Vêtements / fournitures scolaires : (pas de) lien de similarité ?

Par Frédéric Glaize le 10/01/2007 – 12:19 -

logo Roxy Life (marque internationale 601 811)

marque internationale n°601811
Selon le principe de spécialité qui gouverne les marques, les vêtements ne peuvent pas être considérés comme des produits similaires à des fournitures scolaires et sacs.

C’est ce qu’a confirmé récemment la Cour de Cassation en précisant également que les juges n’étaient pas tenus de « rechercher si, en raison de la diversification des activités des entreprises, le public et notamment la clientèle de jeunes adolescents, ne rattachaient pas ces produits à la même origine lorsqu’ils portaient une marque identique1« .

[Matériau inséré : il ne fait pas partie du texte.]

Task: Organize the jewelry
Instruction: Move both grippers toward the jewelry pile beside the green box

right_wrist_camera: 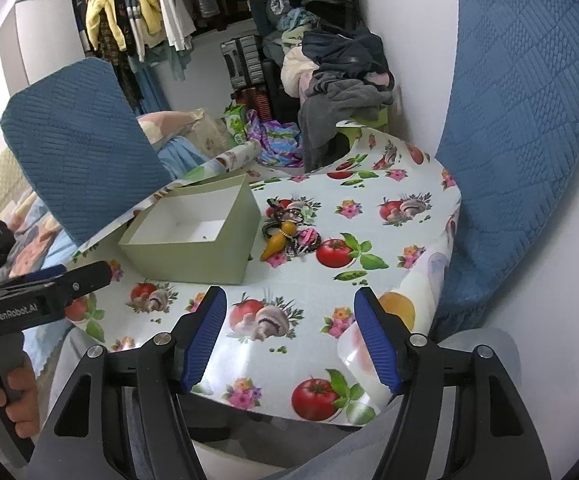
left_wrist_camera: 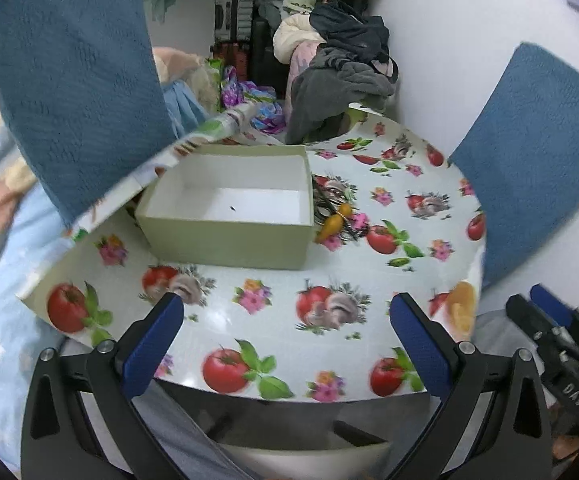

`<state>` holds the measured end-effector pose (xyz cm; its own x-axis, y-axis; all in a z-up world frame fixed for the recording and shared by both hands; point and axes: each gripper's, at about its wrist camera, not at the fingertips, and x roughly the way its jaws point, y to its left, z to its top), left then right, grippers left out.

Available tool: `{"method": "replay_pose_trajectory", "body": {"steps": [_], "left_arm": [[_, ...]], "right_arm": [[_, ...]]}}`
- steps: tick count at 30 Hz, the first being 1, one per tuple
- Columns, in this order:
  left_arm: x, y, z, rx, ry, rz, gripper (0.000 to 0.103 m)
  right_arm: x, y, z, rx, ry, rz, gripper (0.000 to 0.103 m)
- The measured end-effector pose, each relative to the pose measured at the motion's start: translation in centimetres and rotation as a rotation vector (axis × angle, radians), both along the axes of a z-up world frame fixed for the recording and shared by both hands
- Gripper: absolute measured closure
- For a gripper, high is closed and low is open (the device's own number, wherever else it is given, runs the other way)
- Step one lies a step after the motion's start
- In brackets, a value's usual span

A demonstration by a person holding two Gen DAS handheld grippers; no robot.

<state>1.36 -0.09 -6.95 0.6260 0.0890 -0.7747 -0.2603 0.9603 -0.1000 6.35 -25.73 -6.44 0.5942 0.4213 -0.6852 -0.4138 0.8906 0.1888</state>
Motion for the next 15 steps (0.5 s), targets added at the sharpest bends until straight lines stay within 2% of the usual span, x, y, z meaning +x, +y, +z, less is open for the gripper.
{"method": "replay_pose_trajectory", "body": {"steps": [9,15], "left_arm": [[3.5,-1.1,-1.8,-0.063,0.011,-0.049,0.001],[6.6,-3.2,-4.3,-0.107,0.032,-0.108,0.004]], "right_arm": [[2.9,0.2,-0.7,0.035,-0.002,0.017,0.038],[7.1,0.2,-1.7,0.057,0.04,0.019,0.043]]}}
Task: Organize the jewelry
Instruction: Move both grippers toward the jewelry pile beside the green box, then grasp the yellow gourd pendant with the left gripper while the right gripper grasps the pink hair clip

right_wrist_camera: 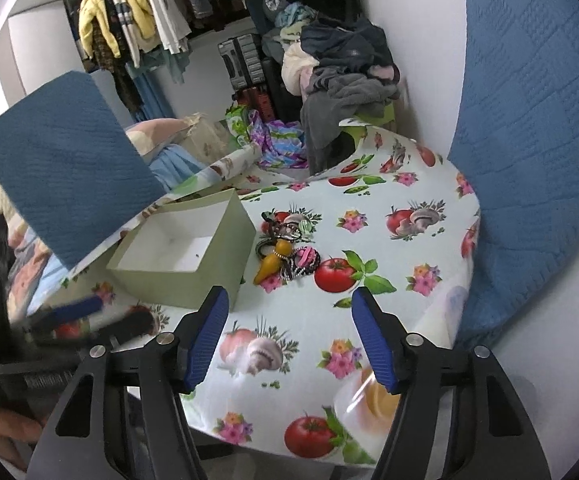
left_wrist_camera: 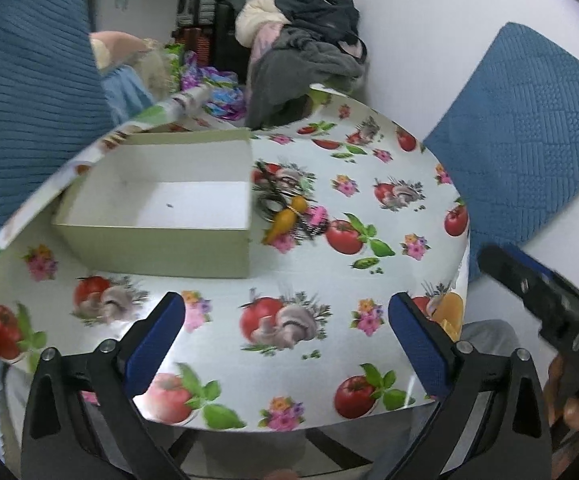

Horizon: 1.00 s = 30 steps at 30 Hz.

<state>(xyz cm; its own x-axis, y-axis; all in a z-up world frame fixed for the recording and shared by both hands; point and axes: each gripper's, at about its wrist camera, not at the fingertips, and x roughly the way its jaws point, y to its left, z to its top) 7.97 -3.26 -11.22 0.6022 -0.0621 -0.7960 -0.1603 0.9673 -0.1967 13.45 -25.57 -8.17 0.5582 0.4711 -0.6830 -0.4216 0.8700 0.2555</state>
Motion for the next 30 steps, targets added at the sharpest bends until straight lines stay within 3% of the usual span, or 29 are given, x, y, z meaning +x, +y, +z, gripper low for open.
{"method": "replay_pose_trajectory", "body": {"steps": [6,22,30], "left_arm": [[2.8,-1.5,-2.3,-0.068,0.018,-0.047,0.022],[11.1,-1.7,-10.7,-0.166,0.104,-0.027,0.051],[14.1,-1.6,-13.4,-0.171,0.12,-0.028,0.065]], "right_arm": [[4.5,0.2,-2.2,-0.007,0.058,0.018,0.057],[14.9,2.9,-11.3,-0.019,0.255,0.121,0.059],[18.2,5.4,-15.2,-0.012,0.336,0.182,0.064]]}}
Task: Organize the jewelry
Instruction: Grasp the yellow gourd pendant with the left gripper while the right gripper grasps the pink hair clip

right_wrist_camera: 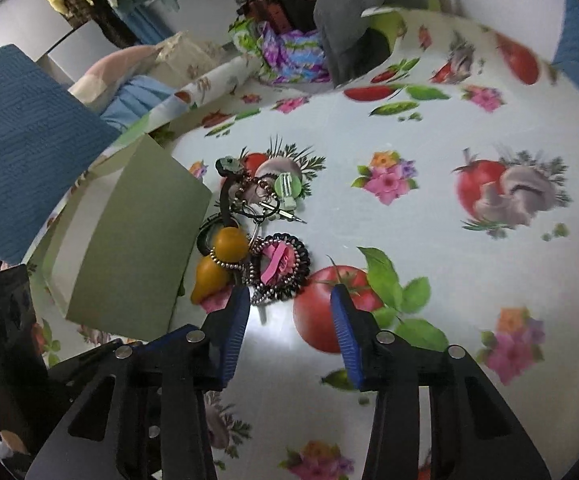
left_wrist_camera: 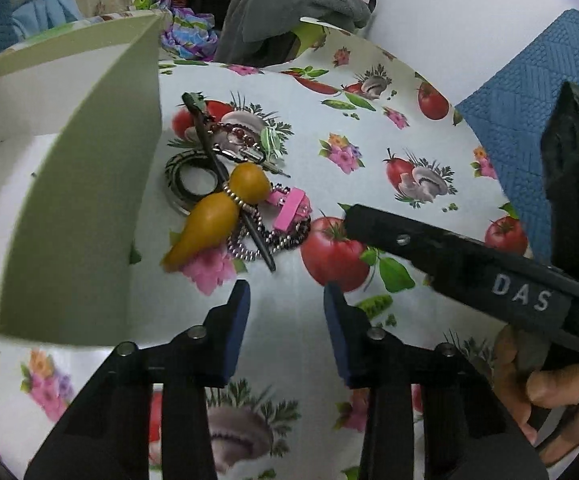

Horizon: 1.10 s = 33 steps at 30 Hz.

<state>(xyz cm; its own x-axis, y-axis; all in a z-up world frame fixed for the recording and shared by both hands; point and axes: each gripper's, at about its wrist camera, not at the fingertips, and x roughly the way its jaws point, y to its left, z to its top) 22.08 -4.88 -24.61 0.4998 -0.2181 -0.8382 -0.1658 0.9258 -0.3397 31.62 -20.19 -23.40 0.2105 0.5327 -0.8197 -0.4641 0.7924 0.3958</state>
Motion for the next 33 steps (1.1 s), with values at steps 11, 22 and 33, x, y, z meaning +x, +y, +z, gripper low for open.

En conséquence la marque Roxy Life (ci-dessus), enregistrée pour des vêtements, ne constitue pas un obstacle juridique à la protection des marques Roxy, Roxy Girl et Roxy Surf (ci-dessous) pour des « articles de bureau, fournitures scolaires, sacs à dos, sacs matelot, sacs de voyage, sacs à roulette, cartables, trousses d’écolier« .

Roxy Roxy Surf Roxy Girl

Quelques mois auparavant, dans une autre affaire opposant les mêmes parties, la Cour d’Appel de Paris avait jugé à l’inverse « qu’en raison de la tendance à diversifier une marque déposée pour des vêtements en l’exploitant pour des produits de fournitures scolaire, le public est conduit à croire que ces produits ont économiquement une même origine« …
En l’occurence la preuve avait été apportée qu’une telle diversification est fréquente pour des sociétés diffusant des vêtements, telles que Naf-Naf, Chipie, Lulu Castagnette, qui « vendent sous la marque des produits destinés à des écoliers (tels des cartables, des classeurs, des stylos, des trousses)« .
C’est cette solution qui nous semble la plus proche des réalités du marché…

Références :

  • Cour de cassation, Chambre commerciale, 28 Novembre 2006, N°04-16.077(Na Pali / Viquel)
  • Cour d’appel de Paris, 4ème chambre, section B, 24 février 2006 (Viquel, M. le Directeur de l’INPI / Na Pali)


1 : si en réalité les marques en cause n’étaient pas identiques, on peut admettre que les signes étaient suffisamment proches pour qu’il existe un risque de confusion entre eux.